Bien souvent, un simple dialogue entre parents et enfants suffirait à atténuer le ressentiment (et à mieux préparer la fratrie à vivre ces étapes sensibles). Encore faut-il cesser de faire comme si tout allait bien. “La première chose à dire aux parents est de ne pas refuser de parler avec leurs enfants, remarque Dana Castro. Le plus souvent, lorsqu’un des membres de la fratrie leur reproche de faire des différences, ceux-ci rejettent la discussion en répondant “Toi, tu as toujours été jaloux !”” Cette façon d’invalider le ressenti de l’autre est contre-productive : elle est blessante et le conforte dans son sentiment d’injustice. Aussi, même si un parent sait au fond de lui qu’il ne fait pas de différences, inutile de rentrer dans des justifications et des comptes d’apothicaire (en telle année, je t’ai aidé alors que je n’ai pas aidé ton frère…).

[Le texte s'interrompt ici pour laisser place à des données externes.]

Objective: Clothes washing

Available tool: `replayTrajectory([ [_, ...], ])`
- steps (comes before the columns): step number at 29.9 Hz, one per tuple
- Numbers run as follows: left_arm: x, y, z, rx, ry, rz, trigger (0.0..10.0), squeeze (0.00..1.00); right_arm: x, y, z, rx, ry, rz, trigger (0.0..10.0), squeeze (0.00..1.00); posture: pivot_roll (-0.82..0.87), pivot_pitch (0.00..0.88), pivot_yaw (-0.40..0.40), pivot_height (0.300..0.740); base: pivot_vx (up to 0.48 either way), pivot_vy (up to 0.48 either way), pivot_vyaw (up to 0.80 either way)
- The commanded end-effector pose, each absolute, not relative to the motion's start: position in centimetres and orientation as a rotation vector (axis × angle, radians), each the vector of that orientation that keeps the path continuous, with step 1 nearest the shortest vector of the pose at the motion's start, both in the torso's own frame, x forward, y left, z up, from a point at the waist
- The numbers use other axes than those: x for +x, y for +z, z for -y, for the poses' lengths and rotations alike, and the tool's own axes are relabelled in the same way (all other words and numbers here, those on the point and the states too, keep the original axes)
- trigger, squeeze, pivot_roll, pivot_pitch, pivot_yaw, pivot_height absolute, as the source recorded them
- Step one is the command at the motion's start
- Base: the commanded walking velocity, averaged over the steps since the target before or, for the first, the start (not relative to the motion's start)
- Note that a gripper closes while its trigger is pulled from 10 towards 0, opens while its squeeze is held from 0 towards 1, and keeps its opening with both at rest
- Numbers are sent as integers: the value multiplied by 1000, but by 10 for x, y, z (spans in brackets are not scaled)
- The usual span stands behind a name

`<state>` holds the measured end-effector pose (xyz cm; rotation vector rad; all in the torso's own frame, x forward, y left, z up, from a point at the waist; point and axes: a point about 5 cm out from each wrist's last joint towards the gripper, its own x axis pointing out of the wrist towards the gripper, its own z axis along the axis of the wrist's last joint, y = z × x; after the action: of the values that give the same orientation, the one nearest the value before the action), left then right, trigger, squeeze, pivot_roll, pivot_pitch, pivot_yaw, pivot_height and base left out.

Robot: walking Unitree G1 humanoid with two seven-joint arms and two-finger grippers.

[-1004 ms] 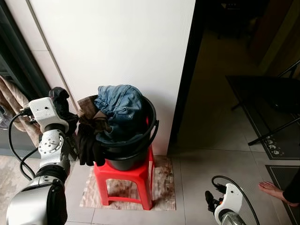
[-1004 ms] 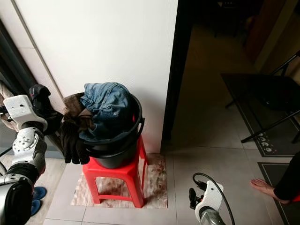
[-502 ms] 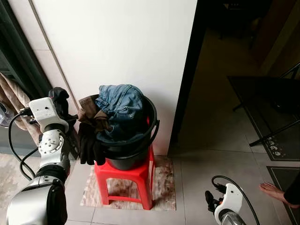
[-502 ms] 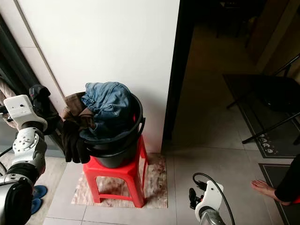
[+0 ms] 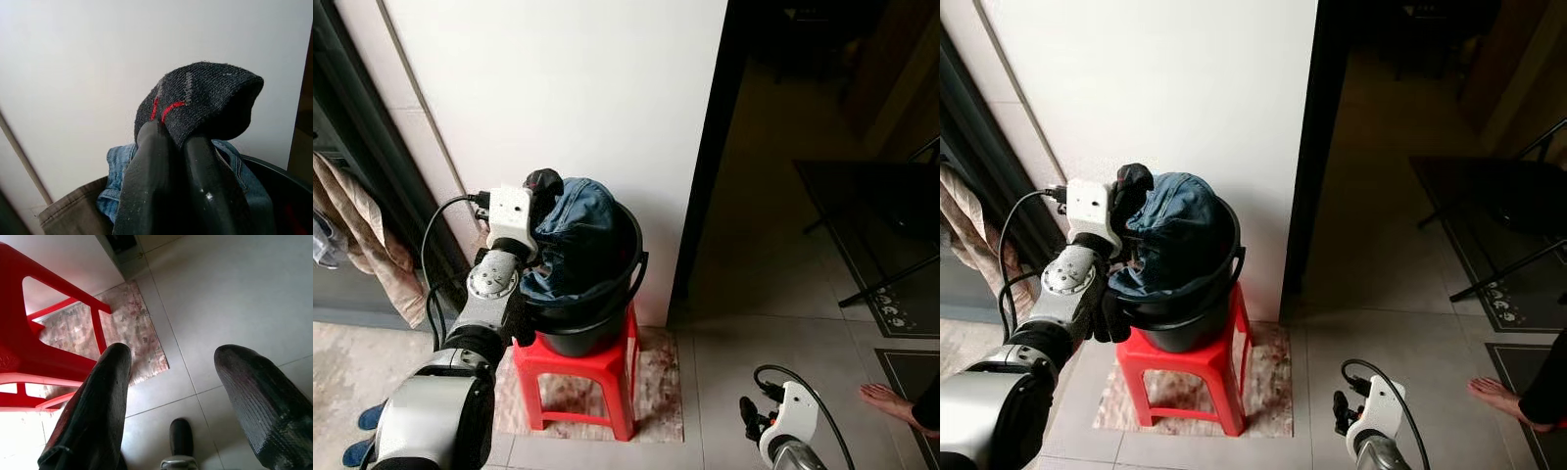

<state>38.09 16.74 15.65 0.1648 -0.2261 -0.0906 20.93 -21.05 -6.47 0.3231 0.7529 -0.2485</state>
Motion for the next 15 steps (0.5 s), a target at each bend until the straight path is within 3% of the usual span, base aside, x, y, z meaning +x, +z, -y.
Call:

“Mieux vaut entendre le chagrin et le reconnaître”, note la psychologue. De l’avis des spécialistes, rien n’est jamais figé tant que chacun est prêt à “bouger”. C’est la raison pour laquelle il est utile d’interroger le regard que l’on pose sur ses enfants : “Pourquoi solliciter toujours le même, par exemple, lorsqu’on a besoin d’aide, remarque Françoise Duchâteau. Si vous vous adressez à tous, vous leur permettez de se positionner différemment, de prendre éventuellement des responsabilités qu’ils n’ont jamais prises parce qu’ils n’y étaient pas prêts ou parce qu’ils n’en avaient jamais eu l’occasion…”

Renouer le dialogue

Mais si le mal est trop profond – “Parfois, la communication entre frères et sœurs s’est réduite, au gré des conflits, à des échanges de SMS ou de mails très virulents”, remarque Françoise Duchâteau) –, peut-être est-il judicieux de se tourner vers un tiers pour tenter de démêler l’imbroglio. Plusieurs options existent ; la médiation familiale, par exemple, qui consiste à réunir les membres de la famille pour tenter de renouer le lien. Car le fait d’exprimer sa souffrance (“Je ne veux plus être la sacrifiée de la famille”, revendique Virginie**) dans un cadre donné – et en présence d’un tiers – garantit un dialogue le plus serein possible. “Chacun a son interprétation de la situation, explique Patricia Raffin-Peyloz, médiatrice familiale à la Maison de la médiation. L’objectif n’est pas de savoir qui a tort ou qui a raison, personne ne pourra jamais le déterminer. L’objectif est que chacun fasse entendre aux autres membres de la famille ce qui est douloureux pour lui. Alors, une fois que les non-dits auront émergé, la question est de savoir si l’on peut se retrouver.” Cet accompagnement, plutôt court – parfois deux ou trois séances suffisent – ne se substitue pas, néanmoins, à un travail thérapeutique (familial là aussi) qui fouille davantage du côté de l’enfance. Avec, dans tous les cas, le même objectif : que la parole circule…

* Auteure de “Frères et sœurs pour toujours : l’empreinte de la fratrie sur nos relations adultes” (éd. Eyrolles).

**Les prénoms ont été modifiés.

*** Auteure de “Frères et sœurs : les aider à s’épanouir “(éd. Albin Michel).